The concentration of air pollutants, particularly PM _2.5, a very small particle with a diameter of 2.5 micrometers in the air, during the haze season in Malaysia determines the API readings [ http://apims.doe.gov.my/public_v2/aboutapi.html]. PM _2.5, most dangerous among air pollutants, is a microscopic particle that can enter into lungs and have a negative consequence on the human respiratory system [ https://www.epa.gov/pm-pollution/particulate-matter-pm-basics].

Traffic pollution and industrialization are the primary sources of PM _2.5 emissions. This stage of the PM _2.5 problem can be seen in smart cities. In recent times, the size of population in the urban area has significantly risen because of industrialization and rural to urban area migration. The increase in population has increased in the modes of transportation and consumption of energy, which contributes to the growth of vehicles and industry in the urban city. ²

Several scientific investigations have shown that air quality is a major concern for smart cities and ML has started to emerge as a truly outstanding solution for predicting PM _2.5 that takes the required steps to mitigate its negative effects, as the prediction must be accurate. However, in comparison with other countries, Malaysian PM _2.5 prediction in the context of ML is not well established.

There has been significant progress in the prediction of PM _2.5 concentrations in the air in smart cities around the world over the last decade, thus, using ML techniques to predict air PM _2.5 concentrations in Malaysian smart cities could be beneficial. The goal of this research is to use ML to predict PM _2.5 concentrations in the Air Pollutant Index (API) of six Malaysian smart cities. The sections that follow will be discussed and organized in the following order: Related works: this topic’s related works were discussed; Methods: to discuss the research methodology used to conduct this study; and Results and discussion: to discuss the study’s findings.

Related works

Most cities in the world witnessed the levels of pollution have surpassed all the global standard guidelines in the past few decades of global modernization, resulting in existing issues. Because of the potentially fatal effects of PM _2.5, research teams are working on developing a dependable method for analyzing PM _2.5 concentrations in the polluted air. First, PM _2.5 prediction approaches will be discussed, followed by a summary of related works in the second section.

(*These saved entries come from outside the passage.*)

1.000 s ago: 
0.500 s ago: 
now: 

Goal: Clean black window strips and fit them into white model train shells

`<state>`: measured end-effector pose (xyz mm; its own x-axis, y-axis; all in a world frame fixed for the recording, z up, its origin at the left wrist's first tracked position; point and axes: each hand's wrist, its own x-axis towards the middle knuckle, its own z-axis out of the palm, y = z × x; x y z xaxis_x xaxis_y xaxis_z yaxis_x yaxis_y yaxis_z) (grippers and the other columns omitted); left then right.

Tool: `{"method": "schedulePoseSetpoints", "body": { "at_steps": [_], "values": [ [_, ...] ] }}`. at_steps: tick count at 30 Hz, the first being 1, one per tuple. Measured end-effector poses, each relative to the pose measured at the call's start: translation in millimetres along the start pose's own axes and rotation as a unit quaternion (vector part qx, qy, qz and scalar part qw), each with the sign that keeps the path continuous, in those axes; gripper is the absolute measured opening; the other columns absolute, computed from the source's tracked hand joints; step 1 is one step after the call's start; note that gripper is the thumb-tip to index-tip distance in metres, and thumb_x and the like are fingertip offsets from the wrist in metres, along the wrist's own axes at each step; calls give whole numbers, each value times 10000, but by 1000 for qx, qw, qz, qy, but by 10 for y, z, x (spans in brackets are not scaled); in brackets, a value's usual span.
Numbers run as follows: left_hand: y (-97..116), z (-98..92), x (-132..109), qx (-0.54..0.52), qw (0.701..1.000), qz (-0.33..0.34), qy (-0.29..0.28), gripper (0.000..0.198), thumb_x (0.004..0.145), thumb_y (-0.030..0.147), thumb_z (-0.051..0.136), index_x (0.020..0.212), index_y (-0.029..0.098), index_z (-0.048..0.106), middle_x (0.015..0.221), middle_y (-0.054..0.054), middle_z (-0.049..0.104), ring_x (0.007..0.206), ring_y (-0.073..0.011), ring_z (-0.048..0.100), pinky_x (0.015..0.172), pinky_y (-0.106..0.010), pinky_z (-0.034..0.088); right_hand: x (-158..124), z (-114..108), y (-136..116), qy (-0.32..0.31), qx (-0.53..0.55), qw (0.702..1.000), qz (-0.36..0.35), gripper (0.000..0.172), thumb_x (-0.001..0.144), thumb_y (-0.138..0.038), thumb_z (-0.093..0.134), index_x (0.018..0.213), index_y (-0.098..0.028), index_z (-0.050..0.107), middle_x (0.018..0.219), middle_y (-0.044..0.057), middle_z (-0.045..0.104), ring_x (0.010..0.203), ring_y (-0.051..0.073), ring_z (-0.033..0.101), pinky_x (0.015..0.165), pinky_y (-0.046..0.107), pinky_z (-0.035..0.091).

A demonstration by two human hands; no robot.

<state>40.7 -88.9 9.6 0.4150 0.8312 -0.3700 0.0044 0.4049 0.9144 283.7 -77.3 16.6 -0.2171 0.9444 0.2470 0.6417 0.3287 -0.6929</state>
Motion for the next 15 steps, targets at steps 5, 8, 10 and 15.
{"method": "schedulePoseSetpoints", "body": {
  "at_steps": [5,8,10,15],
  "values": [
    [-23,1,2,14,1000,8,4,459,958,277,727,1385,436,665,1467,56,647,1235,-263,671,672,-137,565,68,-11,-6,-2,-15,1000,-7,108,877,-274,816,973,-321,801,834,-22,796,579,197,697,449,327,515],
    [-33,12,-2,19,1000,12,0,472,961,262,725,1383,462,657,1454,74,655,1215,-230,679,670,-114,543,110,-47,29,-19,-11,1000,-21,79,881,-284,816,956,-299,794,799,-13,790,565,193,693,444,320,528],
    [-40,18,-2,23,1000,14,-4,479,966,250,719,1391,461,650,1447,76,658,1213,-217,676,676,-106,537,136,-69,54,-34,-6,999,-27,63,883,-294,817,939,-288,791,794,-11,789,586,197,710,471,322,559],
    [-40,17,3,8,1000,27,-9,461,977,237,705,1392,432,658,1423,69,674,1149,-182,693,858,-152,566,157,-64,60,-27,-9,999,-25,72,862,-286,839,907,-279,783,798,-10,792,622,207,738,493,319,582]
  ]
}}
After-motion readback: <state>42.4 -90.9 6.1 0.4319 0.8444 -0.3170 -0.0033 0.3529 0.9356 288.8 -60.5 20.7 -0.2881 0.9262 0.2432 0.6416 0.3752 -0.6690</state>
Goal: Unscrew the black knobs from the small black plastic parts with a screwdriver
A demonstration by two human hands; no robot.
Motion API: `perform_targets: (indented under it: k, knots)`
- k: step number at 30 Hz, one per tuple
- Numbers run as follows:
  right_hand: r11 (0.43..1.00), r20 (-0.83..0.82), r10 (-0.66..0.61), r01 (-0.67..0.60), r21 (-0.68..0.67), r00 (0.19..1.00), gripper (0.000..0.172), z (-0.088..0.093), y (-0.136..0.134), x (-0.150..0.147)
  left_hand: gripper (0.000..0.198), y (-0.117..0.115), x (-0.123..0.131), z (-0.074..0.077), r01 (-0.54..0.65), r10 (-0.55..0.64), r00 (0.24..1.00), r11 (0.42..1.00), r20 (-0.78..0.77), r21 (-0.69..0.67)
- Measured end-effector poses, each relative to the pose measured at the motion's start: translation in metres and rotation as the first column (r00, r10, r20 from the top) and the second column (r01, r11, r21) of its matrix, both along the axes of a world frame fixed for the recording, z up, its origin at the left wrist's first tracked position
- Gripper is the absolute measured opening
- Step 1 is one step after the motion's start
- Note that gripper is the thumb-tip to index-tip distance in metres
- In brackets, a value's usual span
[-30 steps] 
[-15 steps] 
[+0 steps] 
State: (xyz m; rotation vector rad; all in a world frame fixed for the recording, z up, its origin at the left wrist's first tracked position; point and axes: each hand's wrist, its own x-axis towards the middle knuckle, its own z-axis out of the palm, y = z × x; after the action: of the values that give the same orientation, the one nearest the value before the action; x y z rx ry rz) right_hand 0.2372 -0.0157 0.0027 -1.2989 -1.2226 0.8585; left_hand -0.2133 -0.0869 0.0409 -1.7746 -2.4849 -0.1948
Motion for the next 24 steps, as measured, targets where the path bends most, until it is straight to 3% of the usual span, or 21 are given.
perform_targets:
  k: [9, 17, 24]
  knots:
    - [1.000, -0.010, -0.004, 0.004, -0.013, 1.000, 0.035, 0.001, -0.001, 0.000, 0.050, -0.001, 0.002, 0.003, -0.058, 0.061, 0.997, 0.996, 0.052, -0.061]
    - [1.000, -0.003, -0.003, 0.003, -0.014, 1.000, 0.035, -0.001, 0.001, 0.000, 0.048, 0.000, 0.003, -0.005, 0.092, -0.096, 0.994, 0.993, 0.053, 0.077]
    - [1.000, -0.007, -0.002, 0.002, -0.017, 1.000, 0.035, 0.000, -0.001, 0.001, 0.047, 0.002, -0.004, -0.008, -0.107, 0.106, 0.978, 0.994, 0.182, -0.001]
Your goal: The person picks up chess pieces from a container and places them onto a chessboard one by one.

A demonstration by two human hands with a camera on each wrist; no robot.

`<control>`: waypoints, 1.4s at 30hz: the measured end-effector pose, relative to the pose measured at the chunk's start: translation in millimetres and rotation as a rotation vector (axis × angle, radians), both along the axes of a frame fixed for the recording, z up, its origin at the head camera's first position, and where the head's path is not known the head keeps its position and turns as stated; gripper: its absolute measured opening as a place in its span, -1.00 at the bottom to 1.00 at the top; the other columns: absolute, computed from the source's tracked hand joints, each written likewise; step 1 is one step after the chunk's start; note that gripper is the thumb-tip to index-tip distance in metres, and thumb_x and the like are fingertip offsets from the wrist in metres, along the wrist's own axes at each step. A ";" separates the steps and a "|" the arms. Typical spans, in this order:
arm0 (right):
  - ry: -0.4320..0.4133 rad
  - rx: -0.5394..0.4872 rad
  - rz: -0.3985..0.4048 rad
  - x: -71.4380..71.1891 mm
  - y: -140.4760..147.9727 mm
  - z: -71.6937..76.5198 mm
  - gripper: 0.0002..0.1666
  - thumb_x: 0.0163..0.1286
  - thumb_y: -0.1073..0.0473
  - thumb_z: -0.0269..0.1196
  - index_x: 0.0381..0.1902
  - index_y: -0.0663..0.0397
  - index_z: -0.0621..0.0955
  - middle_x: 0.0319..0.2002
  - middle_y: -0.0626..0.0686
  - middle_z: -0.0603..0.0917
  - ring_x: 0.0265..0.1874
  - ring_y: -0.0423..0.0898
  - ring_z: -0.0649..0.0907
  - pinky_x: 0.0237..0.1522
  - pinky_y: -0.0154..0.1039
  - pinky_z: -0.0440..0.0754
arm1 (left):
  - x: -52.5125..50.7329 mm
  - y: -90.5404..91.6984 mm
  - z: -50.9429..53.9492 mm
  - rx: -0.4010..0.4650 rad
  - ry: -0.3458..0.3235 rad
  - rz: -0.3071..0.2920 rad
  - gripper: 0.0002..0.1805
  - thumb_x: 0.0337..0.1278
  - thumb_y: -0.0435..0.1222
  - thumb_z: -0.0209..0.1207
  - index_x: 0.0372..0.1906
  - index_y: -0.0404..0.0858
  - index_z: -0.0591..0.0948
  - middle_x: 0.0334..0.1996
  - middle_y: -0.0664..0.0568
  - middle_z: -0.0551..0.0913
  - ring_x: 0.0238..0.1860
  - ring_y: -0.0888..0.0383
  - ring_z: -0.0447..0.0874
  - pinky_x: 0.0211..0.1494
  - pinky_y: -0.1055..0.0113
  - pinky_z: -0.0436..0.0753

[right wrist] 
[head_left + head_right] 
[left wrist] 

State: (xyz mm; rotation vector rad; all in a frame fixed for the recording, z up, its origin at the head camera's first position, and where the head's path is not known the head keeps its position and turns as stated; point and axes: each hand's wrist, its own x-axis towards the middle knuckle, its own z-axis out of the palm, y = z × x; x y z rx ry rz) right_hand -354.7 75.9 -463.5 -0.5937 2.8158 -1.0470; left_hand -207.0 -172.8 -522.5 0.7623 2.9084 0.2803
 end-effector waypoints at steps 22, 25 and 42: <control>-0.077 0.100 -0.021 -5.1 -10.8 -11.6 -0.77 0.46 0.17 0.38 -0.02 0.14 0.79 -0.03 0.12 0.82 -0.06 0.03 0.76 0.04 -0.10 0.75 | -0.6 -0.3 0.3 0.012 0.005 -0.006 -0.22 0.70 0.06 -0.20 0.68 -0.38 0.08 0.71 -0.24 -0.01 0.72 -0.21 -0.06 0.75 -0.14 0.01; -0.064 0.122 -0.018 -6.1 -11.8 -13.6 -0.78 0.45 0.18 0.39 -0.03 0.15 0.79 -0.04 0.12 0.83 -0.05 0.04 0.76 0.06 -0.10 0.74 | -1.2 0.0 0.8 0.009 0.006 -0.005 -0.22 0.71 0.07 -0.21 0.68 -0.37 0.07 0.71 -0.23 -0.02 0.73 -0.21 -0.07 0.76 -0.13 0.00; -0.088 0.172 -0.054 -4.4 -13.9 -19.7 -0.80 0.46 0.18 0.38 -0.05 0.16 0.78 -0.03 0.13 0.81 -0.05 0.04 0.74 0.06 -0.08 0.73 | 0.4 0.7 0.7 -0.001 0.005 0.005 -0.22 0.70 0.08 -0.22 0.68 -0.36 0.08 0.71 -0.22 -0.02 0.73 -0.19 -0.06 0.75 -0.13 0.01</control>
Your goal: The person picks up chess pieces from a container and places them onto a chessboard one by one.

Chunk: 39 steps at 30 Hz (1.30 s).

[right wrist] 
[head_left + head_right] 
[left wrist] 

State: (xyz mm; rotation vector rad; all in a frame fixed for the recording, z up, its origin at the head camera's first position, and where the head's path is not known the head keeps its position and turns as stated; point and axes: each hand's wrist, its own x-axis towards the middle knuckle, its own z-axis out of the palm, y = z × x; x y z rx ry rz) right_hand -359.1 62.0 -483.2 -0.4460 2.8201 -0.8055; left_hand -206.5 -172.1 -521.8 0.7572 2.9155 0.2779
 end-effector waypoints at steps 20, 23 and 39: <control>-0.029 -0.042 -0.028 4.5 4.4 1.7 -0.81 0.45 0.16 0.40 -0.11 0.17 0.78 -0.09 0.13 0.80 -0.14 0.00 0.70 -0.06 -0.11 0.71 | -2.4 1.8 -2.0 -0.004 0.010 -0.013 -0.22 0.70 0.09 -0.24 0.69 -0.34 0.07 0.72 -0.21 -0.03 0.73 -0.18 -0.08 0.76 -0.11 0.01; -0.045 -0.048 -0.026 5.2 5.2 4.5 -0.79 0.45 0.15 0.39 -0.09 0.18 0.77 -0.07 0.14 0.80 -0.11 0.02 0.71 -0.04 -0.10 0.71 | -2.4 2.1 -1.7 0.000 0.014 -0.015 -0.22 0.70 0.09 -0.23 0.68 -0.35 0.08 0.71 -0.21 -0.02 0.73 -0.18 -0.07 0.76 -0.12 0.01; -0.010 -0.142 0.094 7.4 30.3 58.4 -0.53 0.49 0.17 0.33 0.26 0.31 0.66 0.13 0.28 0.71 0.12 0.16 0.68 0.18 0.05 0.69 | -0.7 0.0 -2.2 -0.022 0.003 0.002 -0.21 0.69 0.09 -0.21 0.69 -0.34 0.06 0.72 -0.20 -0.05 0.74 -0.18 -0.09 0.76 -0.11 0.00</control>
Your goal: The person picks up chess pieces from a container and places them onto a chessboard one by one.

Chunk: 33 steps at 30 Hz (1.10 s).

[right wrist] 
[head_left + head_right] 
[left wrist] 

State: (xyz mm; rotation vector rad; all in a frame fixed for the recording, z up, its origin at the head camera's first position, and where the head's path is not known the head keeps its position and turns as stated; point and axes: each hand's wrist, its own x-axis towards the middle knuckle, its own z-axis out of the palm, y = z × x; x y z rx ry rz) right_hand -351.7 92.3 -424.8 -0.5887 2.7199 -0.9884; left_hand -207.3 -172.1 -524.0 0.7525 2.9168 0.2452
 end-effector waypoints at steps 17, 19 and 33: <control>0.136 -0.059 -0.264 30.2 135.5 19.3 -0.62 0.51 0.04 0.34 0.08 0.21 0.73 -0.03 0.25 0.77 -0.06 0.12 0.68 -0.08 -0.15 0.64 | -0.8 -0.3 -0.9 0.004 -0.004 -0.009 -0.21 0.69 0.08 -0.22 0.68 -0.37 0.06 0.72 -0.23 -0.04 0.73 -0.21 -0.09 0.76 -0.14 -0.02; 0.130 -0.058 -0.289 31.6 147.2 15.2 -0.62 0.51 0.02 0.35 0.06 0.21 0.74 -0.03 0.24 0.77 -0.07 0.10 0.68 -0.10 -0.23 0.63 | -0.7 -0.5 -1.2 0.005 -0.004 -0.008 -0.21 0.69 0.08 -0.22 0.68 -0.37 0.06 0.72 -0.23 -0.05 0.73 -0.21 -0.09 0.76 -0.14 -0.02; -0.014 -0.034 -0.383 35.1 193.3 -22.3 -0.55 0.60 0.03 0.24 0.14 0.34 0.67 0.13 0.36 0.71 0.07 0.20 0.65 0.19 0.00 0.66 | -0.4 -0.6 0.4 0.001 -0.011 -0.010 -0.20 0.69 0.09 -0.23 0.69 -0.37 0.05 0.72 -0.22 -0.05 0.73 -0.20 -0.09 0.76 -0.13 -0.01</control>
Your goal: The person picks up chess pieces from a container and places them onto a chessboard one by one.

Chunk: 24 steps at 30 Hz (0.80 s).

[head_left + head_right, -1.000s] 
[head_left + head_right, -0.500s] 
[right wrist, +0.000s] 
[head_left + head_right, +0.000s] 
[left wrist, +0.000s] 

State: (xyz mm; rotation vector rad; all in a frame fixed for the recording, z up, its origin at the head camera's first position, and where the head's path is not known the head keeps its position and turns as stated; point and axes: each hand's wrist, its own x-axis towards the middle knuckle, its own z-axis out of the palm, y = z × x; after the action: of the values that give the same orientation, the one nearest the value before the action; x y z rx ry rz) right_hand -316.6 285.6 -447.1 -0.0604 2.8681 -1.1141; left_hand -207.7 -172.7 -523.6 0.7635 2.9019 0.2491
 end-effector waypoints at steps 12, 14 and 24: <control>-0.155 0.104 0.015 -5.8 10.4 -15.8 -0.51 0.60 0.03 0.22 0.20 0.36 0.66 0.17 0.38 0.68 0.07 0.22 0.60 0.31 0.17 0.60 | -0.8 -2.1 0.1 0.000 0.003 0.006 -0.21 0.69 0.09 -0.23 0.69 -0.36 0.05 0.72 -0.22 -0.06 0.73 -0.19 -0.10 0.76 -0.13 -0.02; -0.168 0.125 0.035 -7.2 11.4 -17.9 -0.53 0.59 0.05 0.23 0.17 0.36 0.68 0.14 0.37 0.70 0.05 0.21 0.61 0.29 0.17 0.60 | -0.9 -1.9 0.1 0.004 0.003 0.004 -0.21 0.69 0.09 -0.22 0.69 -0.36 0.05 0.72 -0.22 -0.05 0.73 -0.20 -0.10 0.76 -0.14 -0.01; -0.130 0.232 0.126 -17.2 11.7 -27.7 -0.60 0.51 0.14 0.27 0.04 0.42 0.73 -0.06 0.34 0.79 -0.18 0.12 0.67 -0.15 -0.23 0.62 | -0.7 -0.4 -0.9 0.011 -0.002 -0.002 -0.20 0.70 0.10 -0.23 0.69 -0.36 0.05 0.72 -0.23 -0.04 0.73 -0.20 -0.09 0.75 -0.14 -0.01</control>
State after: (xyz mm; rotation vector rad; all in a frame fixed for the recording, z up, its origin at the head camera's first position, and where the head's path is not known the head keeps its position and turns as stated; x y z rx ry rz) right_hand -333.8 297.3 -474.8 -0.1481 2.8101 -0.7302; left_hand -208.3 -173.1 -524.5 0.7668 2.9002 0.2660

Approaches of PM _2.5 prediction in smart cities

A research paper on air pollution forecasting using an ML model in Delhi’s smart cities was conducted. ³ ANN and support vector machine (SVM) algorithms were used as ML methods. Among the six SVM functions used to predict accuracy, medium Gaussian SVM had the highest accuracy.

Another study ⁴ predicted roadside PM ₁₀ and PM _2.5 concentrations using ANN, Boosted Regression Trees (BRT), and SVM. The ML models were applied to pollutant, meteorological, and traffic data collected at nineteen London Air Quality Monitoring (AQM) sites between 2007 and 2012. The ANN and BRT models performed well. Shahriar et al. ⁵ evaluated the effectiveness of Autoregressive Integrated Moving Average (ARIMA)-SVM and ARIMA-ANN, for daily PM _2.5 prediction in Bangladesh. The ARIMA-ANN and CatBoost models performed well when the hybrid models were compared with DT, Catboost.

The daily PM _2.5 levels in the Greater London area was predicted using an ensemble ML approach. ⁶ Random forest (RF) was one of the ML models of the ensemble. RF outperformed the k-nearest neighbor (KNN) and gradient boosting machine (GBM). With a ten-fold cross-validated R ₂ of 0.828, the model performed exceptionally well. A comparison study of ML methods for predicting PM _2.5 concentrations in smart cities was successfully undertaken in Malaysia. ⁷ Multi-layer perceptron (MLP) and RF were the techniques used. RF was effective, according to the findings of this study.

Deep learning (DL) models, which are algorithms inspired by the function and structure of the brain, have also been studied for PM _2.5 predictions. In the study, ⁸ hybrid model long short-term memory (LSTM)-convolutional neural network (CNN) hybrid model performed well compared to the hybrid gated recurrent Unit (GRU)-CNN. In another research, ⁹ the proposed deep neural network (DNN)-LSTM hybrid model, was effective when compared with multiple additive regression trees (MART) and deep feedforward neural network (DFNN). Zhang et al. ¹⁰ suggested a DL model, which included bidirectional LSTM (Bi-LSTM) and an auto-encoder (AE) for the PM _2.5 prediction.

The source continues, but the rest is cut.